PII in URLs (Compliance)
Personal data in URLs poses a real risk and must be identified and stopped early.
Bot and session anomalies
Unrealistic event frequencies or sessions without a start event distort KPIs.
How to use the GA4 Auditor effectively (workflow)
- Starting with the overview : Are the setup and basic data generally correct?
- Open Warnings/Fails : View details + specific to-dos
- Delve deeper into data problems in BigQuery : Raw data almost always reveals the cause
- For attribution/browser gaps/consent effects : Use the SST area to assess impact and priority.
Quickstart: Get your first results in 5 minutes
- Log in and select property (viewer rights are sufficient)
- Run the audit
- API checks: seconds
- Deep Analysis (30 days via BigQuery): typically 1–2 minutes (depending on the data volume)
- Prioritize the top 3 fails
- Often the biggest leverage is: Payment/self-referrals and e-commerce payload.
Security: Does the tool interfere with your property?
No.
- The GA4 Auditor only requires read permissions .
- No settings will be changed .
- Nothing is saved .
Why the tool is free
We developed the GA4 Auditor to standardize our own auditing and debugging work.
When a tool ensures that the data basis is updated more quickly, everyone benefits:
- Marketing teams make decisions on a sound basis
- Analysts find causes faster
- Agencies can scale audits
And: Anyone who realizes that the database cannot be fixed “just like that” also knows when to seek support.
Videos about the GA4 Auditor
GA4 Auditor App – 50+ Google Analytics Checks
This video gives you a quick overview of how the G4 Auditor app works and which checks it automatically performs for Google Analytics 4.
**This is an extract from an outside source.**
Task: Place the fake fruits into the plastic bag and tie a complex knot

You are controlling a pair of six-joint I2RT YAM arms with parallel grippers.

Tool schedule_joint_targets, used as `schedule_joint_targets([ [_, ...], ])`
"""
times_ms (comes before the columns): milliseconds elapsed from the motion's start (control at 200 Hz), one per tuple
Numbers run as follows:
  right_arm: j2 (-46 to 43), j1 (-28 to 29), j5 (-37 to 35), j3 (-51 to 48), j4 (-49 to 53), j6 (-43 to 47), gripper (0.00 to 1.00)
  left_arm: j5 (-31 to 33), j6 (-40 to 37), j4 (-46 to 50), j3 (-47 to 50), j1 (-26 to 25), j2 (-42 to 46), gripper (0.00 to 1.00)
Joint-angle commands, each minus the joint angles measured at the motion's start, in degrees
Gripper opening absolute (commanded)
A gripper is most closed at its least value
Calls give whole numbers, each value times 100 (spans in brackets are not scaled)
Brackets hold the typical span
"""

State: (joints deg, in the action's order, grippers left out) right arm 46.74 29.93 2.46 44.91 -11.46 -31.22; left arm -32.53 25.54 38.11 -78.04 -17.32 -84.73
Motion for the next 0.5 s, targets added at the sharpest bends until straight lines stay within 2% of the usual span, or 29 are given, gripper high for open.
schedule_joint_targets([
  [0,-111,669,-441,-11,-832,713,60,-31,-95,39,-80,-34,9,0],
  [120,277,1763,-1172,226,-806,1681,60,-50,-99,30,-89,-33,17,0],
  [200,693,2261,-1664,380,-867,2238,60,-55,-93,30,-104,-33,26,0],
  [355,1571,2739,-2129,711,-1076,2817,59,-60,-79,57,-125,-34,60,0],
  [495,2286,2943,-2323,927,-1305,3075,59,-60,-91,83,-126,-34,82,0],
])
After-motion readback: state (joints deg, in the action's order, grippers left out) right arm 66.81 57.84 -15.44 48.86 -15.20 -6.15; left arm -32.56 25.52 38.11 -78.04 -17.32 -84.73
Server-side tracking test in GA4 Auditor
In this video I will show you the Server-Side-Tracking tab and how you can quickly assess whether Server Side Tracking (SST) really makes sense for a GA4 property – and how big the expected impact is.
Session debugging with BigQuery
In this video, I’ll show you how to debug sessions directly via the GA4 BigQuery export using the GA4 Auditor – without waiting 72 hours for data to appear in the GA4 UI. You’ll see in (almost) real time whether your fixes are working in Google Tag Manager.
When we help
If the auditor identifies systemic issues (consent, cross-domain, server-side, e-commerce tracking, Google Ads linking), we provide support with:
- GA4/Tagging QA and audit fixes
- E-commerce event plan + clean payloads
- Cross-domain tracking and referral problems
- Server-side tracking (including BigQuery/Matomo setups)
- Integration with Google Ads and clean conversion handover
Conclusion
GA4 is only as good as the data that arrives.
If you no longer feel like spending hours manually searching for symptoms, use the GA4 Auditor as a quick, repeatable health check – and only delve deeper where there is a real problem.